Cezary „Trotyl” Gmyz, korespondent TVP w Niemczech, jako nie-katolik czuje się wykluczony przez organizatorów Marszu Niepodległości.
– Brałem udział w Marszu Niepodległości. Raz z tego powodu stanąłem przed sądem. W tym roku w nim nie pójdę bo zostałem przez organizatorów wykluczony. Okazało się, że nie mogę mieć polskiej tożsamości nie będąc katolikiem. – napisał na Twitterze Gmyz.
Brałem udział w Marszu Niepodległości. Raz z tego powodu stanąłem przed sądem. W tym roku w nim nie pójdę bo zostałem przez organizatorów wykluczony. Okazało się, że nie mogę mieć polskiej tożsamości nie będąc katolikiem.
— Cezary „Trotyl” Gmyz (@cezarygmyz) October 18, 2019
Od zawsze jestem kacerzem. Kocham moje siostry i braci katolików. Ale jak ktoś mi mówi, że moja luterska tożsamość jest przeszkodą w byciu Polakiem to sorry. Żegnam pic.twitter.com/1XP7BnqRQI
— Cezary „Trotyl” Gmyz (@cezarygmyz) October 18, 2019
Jak pan żurnalista to sobie wydedukował? Hasło tegorocznego marszu brzmi „Miej w opiece naród cały!”, jest to fragment pieśni maryjnej, jednak nie zawiera on niczego o czym pisze korespondent.

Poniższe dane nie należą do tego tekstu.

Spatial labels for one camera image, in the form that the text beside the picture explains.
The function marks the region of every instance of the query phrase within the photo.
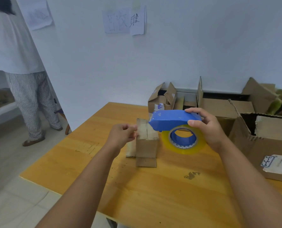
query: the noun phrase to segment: shoe
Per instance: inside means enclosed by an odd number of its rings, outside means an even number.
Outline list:
[[[63,127],[59,128],[59,129],[55,129],[55,128],[53,128],[53,127],[51,127],[51,128],[54,129],[54,130],[57,130],[57,131],[63,130]]]
[[[44,136],[42,136],[40,139],[37,139],[37,140],[34,140],[34,141],[26,140],[26,141],[24,141],[23,146],[30,146],[30,145],[36,144],[38,142],[41,142],[43,140],[45,140]]]

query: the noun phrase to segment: striped pants
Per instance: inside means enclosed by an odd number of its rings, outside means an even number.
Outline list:
[[[44,136],[38,110],[44,113],[51,127],[62,127],[59,117],[55,114],[55,103],[46,71],[28,74],[6,73],[6,77],[29,130],[30,140],[38,140]]]

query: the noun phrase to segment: forearm
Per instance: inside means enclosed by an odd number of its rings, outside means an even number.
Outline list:
[[[282,195],[227,139],[220,150],[234,195],[248,227],[282,227]]]
[[[90,227],[113,159],[110,149],[102,147],[36,228]]]

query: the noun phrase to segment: tape dispenser
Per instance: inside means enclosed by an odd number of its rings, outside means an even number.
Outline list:
[[[188,125],[188,120],[200,120],[200,115],[187,113],[184,110],[155,111],[149,124],[156,131],[161,132],[165,147],[181,154],[194,154],[199,152],[206,141],[202,132]],[[189,137],[179,136],[177,131],[188,131]]]

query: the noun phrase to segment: right hand
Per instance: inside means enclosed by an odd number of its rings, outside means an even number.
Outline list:
[[[191,127],[195,127],[201,130],[204,134],[204,138],[208,145],[217,153],[222,149],[224,142],[226,142],[228,137],[221,128],[217,118],[205,111],[202,108],[189,108],[185,110],[188,113],[198,113],[203,117],[202,121],[199,120],[188,120],[188,124]]]

Gdyby hasło brzmiało: „Miej w opiece naród cały, na który składają się tylko katolicy!”, to wpis Gmyza dałoby się jakoś logicznie obronić.

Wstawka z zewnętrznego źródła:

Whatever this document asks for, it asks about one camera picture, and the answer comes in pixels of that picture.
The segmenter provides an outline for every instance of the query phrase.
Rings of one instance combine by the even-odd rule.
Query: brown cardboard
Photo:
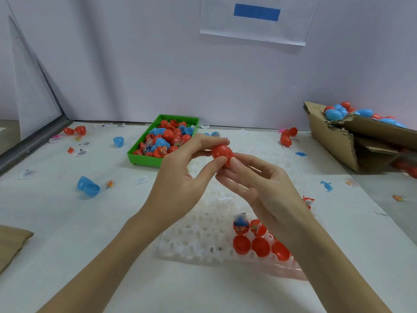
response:
[[[31,231],[0,225],[0,273],[32,236]]]
[[[326,122],[327,119],[323,114],[325,105],[308,103],[308,109],[315,115],[320,115]],[[409,128],[399,127],[392,124],[380,122],[350,113],[342,120],[334,120],[328,122],[331,125],[342,127],[352,133],[359,133],[369,137],[376,138],[380,141],[392,143],[406,147],[408,149],[417,150],[417,131]]]
[[[377,171],[399,156],[396,149],[383,142],[367,136],[353,136],[345,128],[332,125],[323,115],[324,108],[324,105],[304,103],[311,133],[331,154],[353,170]]]

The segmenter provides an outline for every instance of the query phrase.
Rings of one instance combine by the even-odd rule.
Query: person's left hand
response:
[[[227,138],[196,133],[183,146],[166,155],[148,199],[139,213],[147,221],[157,222],[162,231],[184,217],[200,200],[211,178],[227,162],[226,157],[217,157],[193,178],[187,169],[190,160],[211,156],[209,149],[213,146],[229,143]]]

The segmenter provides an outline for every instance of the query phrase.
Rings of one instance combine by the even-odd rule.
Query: green tray
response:
[[[132,148],[128,151],[128,158],[131,163],[134,165],[142,165],[142,166],[153,166],[153,167],[160,167],[162,163],[162,158],[155,158],[149,156],[141,156],[141,155],[133,155],[133,152],[138,149],[139,143],[144,142],[145,137],[148,133],[155,127],[158,127],[161,124],[162,120],[176,120],[178,123],[187,122],[187,127],[191,125],[195,125],[194,134],[197,132],[200,119],[199,118],[191,118],[188,116],[180,116],[180,115],[159,115],[156,120],[152,123],[151,126],[142,134],[142,136],[138,139],[138,141],[132,146]]]

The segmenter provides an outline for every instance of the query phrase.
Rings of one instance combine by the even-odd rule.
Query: fingernail
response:
[[[232,157],[230,158],[230,167],[232,168],[232,170],[236,170],[237,168],[239,168],[239,166],[242,165],[242,163],[236,159],[236,157]]]

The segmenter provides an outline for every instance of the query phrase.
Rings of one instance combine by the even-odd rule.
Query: blue rectangle
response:
[[[254,5],[235,4],[234,16],[249,17],[251,19],[278,21],[281,10],[270,7],[256,7]]]

Może więc grafika promocyjna jakoś może razić Polaków innych wyznań niż rzymsko-katolickie? Zobaczymy na niej dłoń trzymającą Różaniec – nic co mogłoby obrażać nie-katolików.
Najpewniej więc Pan korespondent nabawił się zachodniej polit-poprawności, zbyt długo przebywając za granicą. Miejmy nadzieję, że z tego przewrażliwienia uda mu się wyleczyć.
No, chyba, że to narzekanie jest na polityczne zamówienie… Dziwnym zbiegiem okoliczności, dosłownie chwilę po wpisie Gmyza, Marsz zaatakował na Twitterze Samuel Pereira, szef TVP INFO.